### Task to carry out
Each line of the data has to be written out again exactly as shown.
-------------------------
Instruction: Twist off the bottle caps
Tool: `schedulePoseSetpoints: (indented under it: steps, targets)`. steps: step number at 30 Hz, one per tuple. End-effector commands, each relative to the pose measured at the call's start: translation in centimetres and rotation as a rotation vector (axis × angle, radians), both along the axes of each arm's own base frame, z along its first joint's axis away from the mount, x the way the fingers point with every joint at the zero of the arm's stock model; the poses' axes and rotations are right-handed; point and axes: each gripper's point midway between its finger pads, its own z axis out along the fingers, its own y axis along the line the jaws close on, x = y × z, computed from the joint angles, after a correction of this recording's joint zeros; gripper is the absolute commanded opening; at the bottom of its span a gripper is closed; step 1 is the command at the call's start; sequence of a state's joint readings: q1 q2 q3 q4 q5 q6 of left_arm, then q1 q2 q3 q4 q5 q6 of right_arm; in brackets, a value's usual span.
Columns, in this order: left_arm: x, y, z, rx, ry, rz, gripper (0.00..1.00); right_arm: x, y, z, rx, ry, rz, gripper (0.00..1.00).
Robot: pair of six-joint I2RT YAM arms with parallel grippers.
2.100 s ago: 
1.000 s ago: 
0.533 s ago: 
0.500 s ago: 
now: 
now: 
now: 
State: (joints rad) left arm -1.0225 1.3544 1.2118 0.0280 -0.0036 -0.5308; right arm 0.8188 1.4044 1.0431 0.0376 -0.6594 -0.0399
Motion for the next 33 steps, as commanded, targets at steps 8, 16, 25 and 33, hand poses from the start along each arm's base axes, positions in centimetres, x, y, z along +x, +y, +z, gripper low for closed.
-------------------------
### Result of this task
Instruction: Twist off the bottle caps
Tool: `schedulePoseSetpoints: (indented under it: steps, targets)`. steps: step number at 30 Hz, one per tuple. End-effector commands, each relative to the pose measured at the call's start: translation in centimetres and rotation as a rotation vector (axis × angle, radians), both along the axes of each arm's own base frame, z along its first joint's axis away from the mount, x the way the fingers point with every joint at the zero of the arm's stock model; the poses' axes and rotations are right-handed; point and axes: each gripper's point midway between its finger pads, its own z axis out along the fingers, its own y axis along the line the jaws close on, x = y × z, computed from the joint angles, after a correction of this recording's joint zeros; gripper is the absolute commanded opening; at the bottom of its span a gripper is closed; step 1 is the command at the call's start; sequence of a state's joint readings: q1 q2 q3 q4 q5 q6 of left_arm, then q1 q2 q3 q4 q5 q6 of right_arm; in brackets, a value's usual span.
Columns, in this order: left_arm: x, y, z, rx, ry, rz, gripper (0.00..1.00); right_arm: x, y, z, rx, ry, rz, gripper (0.00..1.00).
Robot: pair of six-joint I2RT YAM arms with parallel grippers.
2.100 s ago: 
1.000 s ago: 
0.533 s ago: 
0.500 s ago: 
now: 
now: 
now: 
State: (joints rad) left arm -1.0225 1.3544 1.2118 0.0280 -0.0036 -0.5308; right arm 0.8188 1.4044 1.0431 0.0376 -0.6594 -0.0399
Motion for the next 33 steps, as commanded, targets at steps 8, 16, 25 and 33, hand poses from the start along each arm's base axes, positions in centimetres, x, y, z along +x, +y, +z, gripper low for closed.

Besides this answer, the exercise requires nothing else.